Of course, Stevens' approach also imposes limitations. Ethnography is a great way of getting at the distinctive features of a community, but provides limited opportunity for introducing critiques other than those voiced by the subjects of the ethnography themselves. When the community in question has the power and prestige of a lavishly funded biotech research institute, that's a problem. (Stevens recognizes this, and flags moments where further critical engagement seems called for.)
But any way of asking a question is a choice of many questions not to ask. Stevens' question - call it "How is Big Data produced, transformed, constrained, moved around, and used in the spaces of bioinformatics?" - sets us on the path toward material answers to what, if anything, is new and special about the "three V's" - volume, velocity, variety - by which "Big Data" is often breezily defined.
* In defense of Jurgenson's claim that Big Data is a cultural ideology emanating from Silicon Valley, however, I offer this quotation by a senior research scientist at Google:
"Historically, most decisions — political, military, business, and personal — have been made by brains [that] have unpredictable logic and operate on subjective experiential evidence. “Big data” represents a cultural shift in which more and more decisions are made by algorithms with transparent logic, operating on documented immutable evidence. I think “big” refers more to the pervasive nature of this change than to any particular amount of data."

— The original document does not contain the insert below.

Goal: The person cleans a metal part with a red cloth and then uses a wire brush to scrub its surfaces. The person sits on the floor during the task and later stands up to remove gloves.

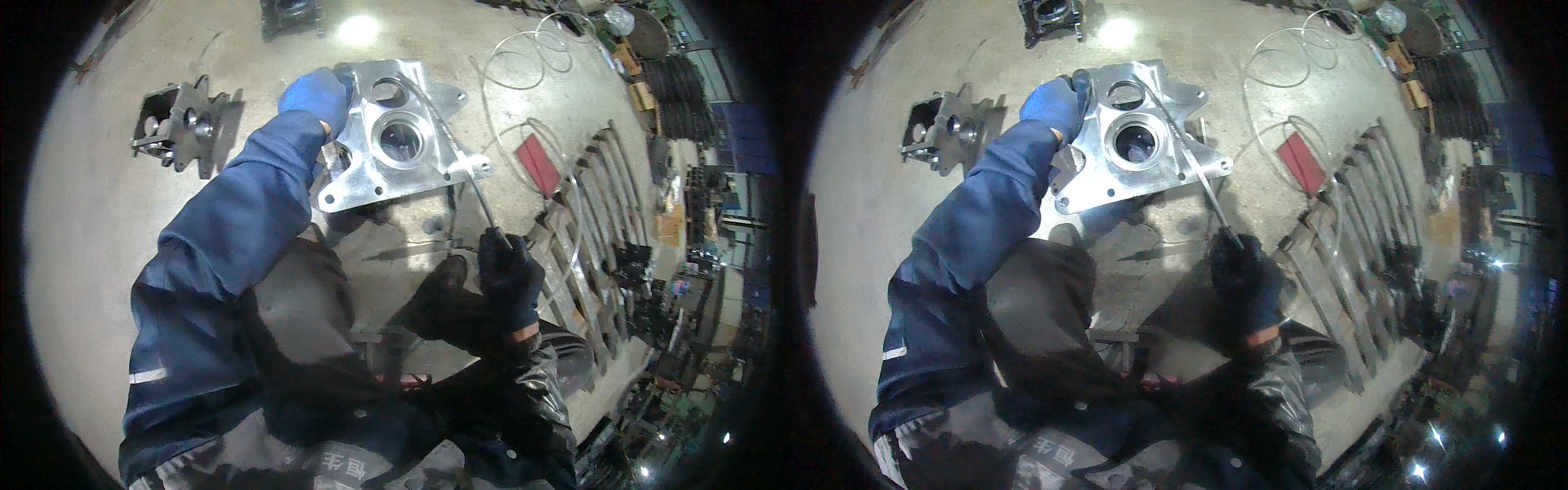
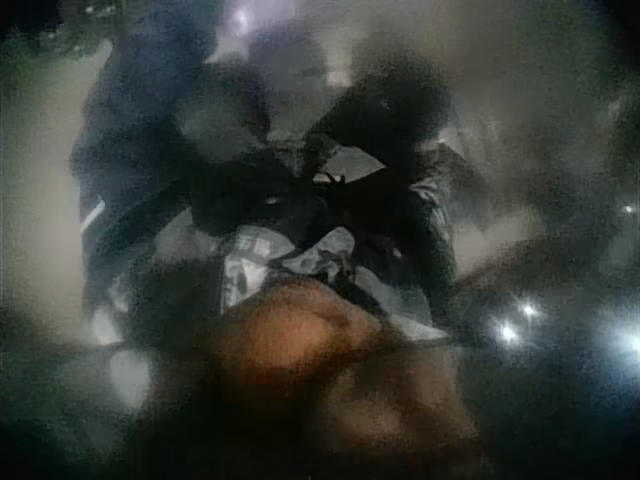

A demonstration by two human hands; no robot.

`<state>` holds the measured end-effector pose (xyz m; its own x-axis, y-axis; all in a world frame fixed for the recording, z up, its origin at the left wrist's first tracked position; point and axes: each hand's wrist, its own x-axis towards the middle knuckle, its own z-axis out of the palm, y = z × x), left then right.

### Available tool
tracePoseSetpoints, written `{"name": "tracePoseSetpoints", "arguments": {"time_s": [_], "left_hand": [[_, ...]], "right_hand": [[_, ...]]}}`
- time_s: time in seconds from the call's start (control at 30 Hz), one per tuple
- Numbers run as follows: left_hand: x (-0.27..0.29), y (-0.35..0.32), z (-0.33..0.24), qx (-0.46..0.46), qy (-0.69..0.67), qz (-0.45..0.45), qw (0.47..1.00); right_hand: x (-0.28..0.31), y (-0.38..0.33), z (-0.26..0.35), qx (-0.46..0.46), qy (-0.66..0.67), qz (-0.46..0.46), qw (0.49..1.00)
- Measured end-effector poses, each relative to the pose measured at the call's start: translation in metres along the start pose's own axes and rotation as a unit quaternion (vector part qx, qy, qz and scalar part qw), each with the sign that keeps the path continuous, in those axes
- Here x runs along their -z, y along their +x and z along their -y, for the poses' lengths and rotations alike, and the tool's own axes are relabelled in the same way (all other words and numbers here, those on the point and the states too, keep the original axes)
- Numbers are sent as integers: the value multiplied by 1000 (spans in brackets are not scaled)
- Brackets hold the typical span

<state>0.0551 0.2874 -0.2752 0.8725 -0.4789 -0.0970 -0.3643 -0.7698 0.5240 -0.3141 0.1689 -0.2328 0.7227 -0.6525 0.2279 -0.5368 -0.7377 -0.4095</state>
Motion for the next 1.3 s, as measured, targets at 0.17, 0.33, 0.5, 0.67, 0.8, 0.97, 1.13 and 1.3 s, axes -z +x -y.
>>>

**It's worth noting that this perspective is consistent with how many people in "Big Data" define their field. Several of the participants in a "What is Big Data?" survey by the Berkeley School of Information responded that Big Data is data that can't be handled using "traditional" methods, but that requires novel technology and specific expertise. Some made a point of noting that the definitions of "traditional," "novel," and "specific" are moving targets; yesterday's Big Data is today's traditional method.
***Drawing upon the analytical language of biology itself, Strasser refers to comparisons, on the one hand, and genealogies, on the other, that link historical and present-day data practices as "analogies" and "homologies," respectively. This raises all sorts of questions about the relationship between data and living organisms that I'm not going to tackle here (but Stevens has some things to say on the matter in the conclusion to Life out of Sequence).
****This includes the fields of computational science and data science, subcommunities of generalists with peculiar features of their own.